Below are the records; copy out every line that holds the word "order".

_SUPPLIED DATA_:
§ §

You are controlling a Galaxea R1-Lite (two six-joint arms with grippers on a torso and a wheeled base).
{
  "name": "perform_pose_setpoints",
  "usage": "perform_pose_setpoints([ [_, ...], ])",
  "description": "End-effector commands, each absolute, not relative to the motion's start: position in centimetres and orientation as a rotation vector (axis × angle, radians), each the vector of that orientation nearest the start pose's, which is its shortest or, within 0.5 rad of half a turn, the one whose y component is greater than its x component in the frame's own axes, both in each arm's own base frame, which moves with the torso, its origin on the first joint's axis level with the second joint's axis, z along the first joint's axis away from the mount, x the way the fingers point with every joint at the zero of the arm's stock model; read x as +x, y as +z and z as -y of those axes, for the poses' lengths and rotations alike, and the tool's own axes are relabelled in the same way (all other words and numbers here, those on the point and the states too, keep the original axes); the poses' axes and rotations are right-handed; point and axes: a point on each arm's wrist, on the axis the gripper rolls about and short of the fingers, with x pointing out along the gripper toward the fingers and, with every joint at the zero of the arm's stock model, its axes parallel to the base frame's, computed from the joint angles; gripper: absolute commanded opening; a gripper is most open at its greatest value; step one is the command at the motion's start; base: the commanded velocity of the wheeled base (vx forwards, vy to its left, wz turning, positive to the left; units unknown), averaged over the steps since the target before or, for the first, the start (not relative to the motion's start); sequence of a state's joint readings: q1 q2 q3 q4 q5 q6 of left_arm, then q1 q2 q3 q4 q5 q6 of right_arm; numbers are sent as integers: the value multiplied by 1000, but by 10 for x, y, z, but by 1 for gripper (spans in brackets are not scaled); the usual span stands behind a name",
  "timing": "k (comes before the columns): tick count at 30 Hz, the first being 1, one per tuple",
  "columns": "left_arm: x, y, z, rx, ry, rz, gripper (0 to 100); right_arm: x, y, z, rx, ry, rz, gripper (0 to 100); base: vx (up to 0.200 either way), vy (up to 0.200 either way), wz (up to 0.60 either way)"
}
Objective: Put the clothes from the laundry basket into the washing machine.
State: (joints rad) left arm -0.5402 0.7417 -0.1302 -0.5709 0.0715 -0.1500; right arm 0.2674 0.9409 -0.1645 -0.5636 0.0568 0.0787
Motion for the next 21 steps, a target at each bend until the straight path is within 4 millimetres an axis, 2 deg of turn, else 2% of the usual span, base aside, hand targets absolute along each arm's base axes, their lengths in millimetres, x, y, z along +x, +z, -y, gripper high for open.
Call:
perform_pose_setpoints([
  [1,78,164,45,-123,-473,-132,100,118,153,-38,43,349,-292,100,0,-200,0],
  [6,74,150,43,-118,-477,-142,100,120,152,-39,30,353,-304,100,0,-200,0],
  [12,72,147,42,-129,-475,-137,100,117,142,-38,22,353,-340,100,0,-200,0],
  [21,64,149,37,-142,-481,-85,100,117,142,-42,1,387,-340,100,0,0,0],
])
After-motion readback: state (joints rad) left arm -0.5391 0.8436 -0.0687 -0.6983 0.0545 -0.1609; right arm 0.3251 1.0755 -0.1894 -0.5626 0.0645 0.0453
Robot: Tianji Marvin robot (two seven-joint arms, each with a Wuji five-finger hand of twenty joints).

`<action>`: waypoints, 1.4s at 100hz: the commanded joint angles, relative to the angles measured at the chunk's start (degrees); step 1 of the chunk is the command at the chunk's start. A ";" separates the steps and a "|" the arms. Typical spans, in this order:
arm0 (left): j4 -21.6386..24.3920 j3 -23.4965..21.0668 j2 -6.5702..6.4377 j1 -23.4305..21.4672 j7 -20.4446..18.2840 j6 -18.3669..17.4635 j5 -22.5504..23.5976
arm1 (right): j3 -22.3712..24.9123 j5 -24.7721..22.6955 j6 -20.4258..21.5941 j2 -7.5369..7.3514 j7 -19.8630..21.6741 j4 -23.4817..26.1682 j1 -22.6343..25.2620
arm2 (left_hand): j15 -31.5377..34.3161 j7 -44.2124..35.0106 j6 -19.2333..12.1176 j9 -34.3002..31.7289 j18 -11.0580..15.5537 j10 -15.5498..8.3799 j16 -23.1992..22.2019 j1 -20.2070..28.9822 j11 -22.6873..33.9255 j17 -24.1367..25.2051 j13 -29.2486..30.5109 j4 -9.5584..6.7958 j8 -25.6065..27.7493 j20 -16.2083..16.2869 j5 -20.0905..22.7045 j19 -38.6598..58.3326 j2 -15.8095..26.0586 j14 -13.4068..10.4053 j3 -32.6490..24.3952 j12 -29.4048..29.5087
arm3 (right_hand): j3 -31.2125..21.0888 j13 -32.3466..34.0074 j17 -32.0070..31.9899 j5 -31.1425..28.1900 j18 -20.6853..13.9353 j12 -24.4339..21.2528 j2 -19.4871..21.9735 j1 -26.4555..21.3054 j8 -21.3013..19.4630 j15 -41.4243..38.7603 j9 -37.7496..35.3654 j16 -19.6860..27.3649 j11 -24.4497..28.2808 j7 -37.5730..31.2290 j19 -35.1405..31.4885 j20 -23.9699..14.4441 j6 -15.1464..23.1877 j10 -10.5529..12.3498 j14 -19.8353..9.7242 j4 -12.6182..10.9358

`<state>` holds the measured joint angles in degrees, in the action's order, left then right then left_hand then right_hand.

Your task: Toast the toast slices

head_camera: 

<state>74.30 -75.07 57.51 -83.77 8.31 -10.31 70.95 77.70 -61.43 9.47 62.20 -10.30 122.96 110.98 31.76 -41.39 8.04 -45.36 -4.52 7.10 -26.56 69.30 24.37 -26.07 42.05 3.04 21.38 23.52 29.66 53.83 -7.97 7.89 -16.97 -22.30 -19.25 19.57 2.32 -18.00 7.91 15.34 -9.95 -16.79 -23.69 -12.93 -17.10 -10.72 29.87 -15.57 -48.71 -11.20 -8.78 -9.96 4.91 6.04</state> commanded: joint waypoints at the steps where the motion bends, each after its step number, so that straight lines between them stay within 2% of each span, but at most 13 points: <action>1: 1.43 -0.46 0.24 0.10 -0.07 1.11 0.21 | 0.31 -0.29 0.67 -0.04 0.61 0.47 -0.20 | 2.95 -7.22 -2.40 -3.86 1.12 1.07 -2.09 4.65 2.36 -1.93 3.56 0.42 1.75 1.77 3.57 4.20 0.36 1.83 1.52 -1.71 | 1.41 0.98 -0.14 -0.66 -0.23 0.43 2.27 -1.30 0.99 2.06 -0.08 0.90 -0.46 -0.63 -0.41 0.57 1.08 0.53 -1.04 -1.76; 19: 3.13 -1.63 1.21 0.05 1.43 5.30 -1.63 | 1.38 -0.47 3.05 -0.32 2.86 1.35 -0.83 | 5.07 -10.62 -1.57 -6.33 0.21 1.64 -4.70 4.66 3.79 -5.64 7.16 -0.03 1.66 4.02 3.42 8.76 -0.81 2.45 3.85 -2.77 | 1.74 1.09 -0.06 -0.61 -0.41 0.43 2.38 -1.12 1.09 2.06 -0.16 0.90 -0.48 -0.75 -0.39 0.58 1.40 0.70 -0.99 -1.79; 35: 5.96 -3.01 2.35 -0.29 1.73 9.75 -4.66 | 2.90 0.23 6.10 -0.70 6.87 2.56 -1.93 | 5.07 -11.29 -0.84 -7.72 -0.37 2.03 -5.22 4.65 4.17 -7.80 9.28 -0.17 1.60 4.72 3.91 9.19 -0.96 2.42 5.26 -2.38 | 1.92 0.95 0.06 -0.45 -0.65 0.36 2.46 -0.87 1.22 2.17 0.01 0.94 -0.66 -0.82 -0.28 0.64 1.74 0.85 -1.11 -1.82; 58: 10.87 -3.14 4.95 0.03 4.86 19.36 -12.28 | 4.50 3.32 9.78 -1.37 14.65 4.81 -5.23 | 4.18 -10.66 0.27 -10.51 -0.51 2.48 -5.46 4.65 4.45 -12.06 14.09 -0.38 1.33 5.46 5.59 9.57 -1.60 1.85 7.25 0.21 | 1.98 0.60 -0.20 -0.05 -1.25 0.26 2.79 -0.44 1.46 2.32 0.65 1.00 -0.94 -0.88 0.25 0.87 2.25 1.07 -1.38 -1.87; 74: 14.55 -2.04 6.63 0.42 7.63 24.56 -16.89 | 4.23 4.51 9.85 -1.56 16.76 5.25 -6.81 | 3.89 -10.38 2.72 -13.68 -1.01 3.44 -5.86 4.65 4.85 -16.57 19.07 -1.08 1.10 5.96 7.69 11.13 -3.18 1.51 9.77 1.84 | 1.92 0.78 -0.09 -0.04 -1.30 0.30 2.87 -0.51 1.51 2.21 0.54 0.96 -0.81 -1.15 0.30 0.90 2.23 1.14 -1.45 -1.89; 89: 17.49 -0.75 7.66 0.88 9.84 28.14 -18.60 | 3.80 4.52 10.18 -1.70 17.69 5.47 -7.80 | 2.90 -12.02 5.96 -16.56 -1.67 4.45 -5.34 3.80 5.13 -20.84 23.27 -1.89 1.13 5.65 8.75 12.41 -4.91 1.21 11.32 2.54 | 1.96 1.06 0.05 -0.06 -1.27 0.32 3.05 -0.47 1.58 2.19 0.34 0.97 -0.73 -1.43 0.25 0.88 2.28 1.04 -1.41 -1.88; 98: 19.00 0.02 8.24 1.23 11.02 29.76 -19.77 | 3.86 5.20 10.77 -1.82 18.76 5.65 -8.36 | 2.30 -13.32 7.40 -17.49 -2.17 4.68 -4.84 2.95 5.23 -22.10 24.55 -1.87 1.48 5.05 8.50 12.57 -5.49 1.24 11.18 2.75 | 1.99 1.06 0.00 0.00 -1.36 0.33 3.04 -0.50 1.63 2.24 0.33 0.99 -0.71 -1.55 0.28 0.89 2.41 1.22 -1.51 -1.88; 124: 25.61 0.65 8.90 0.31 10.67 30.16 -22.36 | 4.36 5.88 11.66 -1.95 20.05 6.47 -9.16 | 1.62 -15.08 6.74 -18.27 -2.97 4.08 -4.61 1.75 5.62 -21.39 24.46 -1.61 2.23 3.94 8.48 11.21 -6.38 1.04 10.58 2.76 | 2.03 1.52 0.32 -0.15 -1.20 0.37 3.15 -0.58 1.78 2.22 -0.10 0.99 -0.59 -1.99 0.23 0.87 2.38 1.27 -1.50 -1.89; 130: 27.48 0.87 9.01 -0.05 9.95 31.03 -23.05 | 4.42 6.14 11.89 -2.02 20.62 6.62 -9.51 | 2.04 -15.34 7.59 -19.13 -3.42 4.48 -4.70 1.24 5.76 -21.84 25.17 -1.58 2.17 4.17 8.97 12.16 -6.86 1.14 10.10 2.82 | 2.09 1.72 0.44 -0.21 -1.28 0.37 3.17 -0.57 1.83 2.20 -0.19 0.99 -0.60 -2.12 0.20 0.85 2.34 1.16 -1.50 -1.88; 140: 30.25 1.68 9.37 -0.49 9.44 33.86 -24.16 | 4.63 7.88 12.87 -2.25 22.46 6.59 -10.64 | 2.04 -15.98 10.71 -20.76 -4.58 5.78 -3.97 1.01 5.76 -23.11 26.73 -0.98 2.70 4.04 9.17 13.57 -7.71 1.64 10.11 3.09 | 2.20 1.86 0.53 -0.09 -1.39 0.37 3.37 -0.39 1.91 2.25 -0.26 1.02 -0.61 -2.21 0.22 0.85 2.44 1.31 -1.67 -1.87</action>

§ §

_YOUR SOLUTION_:
`<action>`: waypoints, 1.4s at 100hz: the commanded joint angles, relative to the angles measured at the chunk's start (degrees); step 1 of the chunk is the command at the chunk's start. A ";" separates the steps and a "|" the arms. Typical spans, in this order:
`<state>` holds the measured joint angles in degrees, in the action's order, left then right then left_hand then right_hand.

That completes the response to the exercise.